Quotes
Last Updated on June 8, 2022, by eNotes Editorial. Word Count: 387
The brevity of this short imagist poem of four four-word stanzas forces readers to pay attention to every word before them. The abstract words of the opening stanza, "so much depends / upon," usher in a series of concrete images.
a red wheel
barrow
The second stanza, paired with the first, tells us that much depends on a red wheelbarrow. By splitting the word wheelbarrow into two, with the second half of the word ("barrow") placed on its own line, Williams creates enjambment. An enjambment is a line break without punctuation that splits a thought or image and then continues it on the next line. It means that readers have to "step over" the line break to the line that follows to complete the thought.

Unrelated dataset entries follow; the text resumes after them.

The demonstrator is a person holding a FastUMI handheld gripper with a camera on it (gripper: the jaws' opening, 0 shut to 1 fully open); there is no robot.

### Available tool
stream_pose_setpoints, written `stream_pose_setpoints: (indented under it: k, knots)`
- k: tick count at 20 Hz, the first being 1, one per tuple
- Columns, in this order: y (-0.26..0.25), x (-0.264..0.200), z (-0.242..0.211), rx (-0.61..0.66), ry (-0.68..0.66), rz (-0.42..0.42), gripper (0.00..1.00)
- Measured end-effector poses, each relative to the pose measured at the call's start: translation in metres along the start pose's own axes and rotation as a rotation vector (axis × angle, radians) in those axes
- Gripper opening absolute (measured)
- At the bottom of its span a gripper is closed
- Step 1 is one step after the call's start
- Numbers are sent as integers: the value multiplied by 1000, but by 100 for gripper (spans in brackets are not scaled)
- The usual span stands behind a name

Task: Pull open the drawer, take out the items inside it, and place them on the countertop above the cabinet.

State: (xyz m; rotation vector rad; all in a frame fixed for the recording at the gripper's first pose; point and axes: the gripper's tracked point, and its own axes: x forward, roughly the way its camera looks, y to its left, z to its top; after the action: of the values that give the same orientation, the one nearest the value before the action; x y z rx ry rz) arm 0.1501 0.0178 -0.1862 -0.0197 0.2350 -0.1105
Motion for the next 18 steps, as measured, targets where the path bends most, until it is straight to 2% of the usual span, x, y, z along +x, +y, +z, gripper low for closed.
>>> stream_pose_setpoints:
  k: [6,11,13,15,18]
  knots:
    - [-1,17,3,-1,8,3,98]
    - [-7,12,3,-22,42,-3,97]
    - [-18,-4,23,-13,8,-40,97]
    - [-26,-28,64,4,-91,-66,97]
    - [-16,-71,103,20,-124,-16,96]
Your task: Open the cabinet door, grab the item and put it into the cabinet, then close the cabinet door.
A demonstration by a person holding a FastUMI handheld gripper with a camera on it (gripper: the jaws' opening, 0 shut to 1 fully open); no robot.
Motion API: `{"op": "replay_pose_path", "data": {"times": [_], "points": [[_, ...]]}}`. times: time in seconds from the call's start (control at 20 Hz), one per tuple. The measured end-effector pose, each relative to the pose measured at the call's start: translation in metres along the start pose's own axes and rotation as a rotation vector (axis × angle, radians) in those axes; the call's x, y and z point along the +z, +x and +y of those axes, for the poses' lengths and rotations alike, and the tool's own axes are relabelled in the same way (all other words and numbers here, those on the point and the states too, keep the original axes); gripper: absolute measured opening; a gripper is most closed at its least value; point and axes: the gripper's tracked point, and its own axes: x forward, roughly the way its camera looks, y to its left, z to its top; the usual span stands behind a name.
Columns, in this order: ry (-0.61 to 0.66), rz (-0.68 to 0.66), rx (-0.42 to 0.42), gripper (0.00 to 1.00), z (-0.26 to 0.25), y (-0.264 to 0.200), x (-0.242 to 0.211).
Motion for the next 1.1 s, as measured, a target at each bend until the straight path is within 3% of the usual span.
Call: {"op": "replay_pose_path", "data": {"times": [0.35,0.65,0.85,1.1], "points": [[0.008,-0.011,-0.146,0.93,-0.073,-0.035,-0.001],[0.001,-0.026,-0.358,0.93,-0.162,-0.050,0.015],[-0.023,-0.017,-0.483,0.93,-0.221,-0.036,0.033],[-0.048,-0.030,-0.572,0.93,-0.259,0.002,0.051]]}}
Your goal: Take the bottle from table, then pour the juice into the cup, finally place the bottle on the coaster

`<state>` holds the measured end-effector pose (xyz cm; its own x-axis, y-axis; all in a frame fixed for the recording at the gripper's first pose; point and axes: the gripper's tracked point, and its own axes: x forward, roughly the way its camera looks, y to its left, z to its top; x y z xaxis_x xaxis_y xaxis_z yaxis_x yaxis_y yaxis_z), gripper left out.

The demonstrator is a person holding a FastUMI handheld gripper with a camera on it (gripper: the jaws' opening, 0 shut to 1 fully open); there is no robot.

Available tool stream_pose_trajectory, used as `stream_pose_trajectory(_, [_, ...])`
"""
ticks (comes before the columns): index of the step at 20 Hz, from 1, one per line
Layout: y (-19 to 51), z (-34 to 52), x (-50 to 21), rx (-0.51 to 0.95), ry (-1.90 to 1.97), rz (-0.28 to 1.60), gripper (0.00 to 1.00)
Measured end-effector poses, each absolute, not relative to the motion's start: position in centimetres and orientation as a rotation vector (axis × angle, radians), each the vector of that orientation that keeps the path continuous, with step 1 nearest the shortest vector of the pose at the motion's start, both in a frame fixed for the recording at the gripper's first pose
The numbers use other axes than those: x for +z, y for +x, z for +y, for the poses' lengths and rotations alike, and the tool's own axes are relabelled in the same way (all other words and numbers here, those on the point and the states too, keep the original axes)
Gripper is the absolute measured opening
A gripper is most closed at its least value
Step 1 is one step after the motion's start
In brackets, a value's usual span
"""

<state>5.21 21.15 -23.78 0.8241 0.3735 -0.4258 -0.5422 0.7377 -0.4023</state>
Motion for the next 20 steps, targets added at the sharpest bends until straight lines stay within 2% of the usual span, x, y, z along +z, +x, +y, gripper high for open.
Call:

Enjambments are used for different effects, but in this case, the enjambment forces us to stop and consider the word "wheel" before we consider the word "barrow." This slows us down and causes us to contemplate that a wheelbarrow is made of two distinct parts: the wheel and the barrow. We have the time and space to fully consider the forms—rectangle and circle—and the color ("red") of the wheelbarrow. We are forced to stop and really look at the object itself rather than rush onward and past it.
glazed with rain
water
This third stanza of four words adds more information and again uses an enjambment to split a word—rainwater—that is usually one word. We know now that we are picturing a scene after a rain storm. The word "glazed" is a strong, vivid verb that adds a painterly quality to the scene, as if nature is an artist adding a glaze to this particular wheelbarrow.
beside the white
chickens
The image of the white chickens completes the imagery of the poem. Everything in the world, even the simplest objects, are defined by their relationship to what is around them. The red of the wheelbarrow is all the more vivid in contrast to the white of the chickens that stand near it. The series of descriptors that make up the poem—"red," "glazed," and "white"—stand out starkly from the landscape and lend the poem a painterly quality. Because the poem's images are so sparse, they force us to stop and fully consider them anew, which is one important function of art.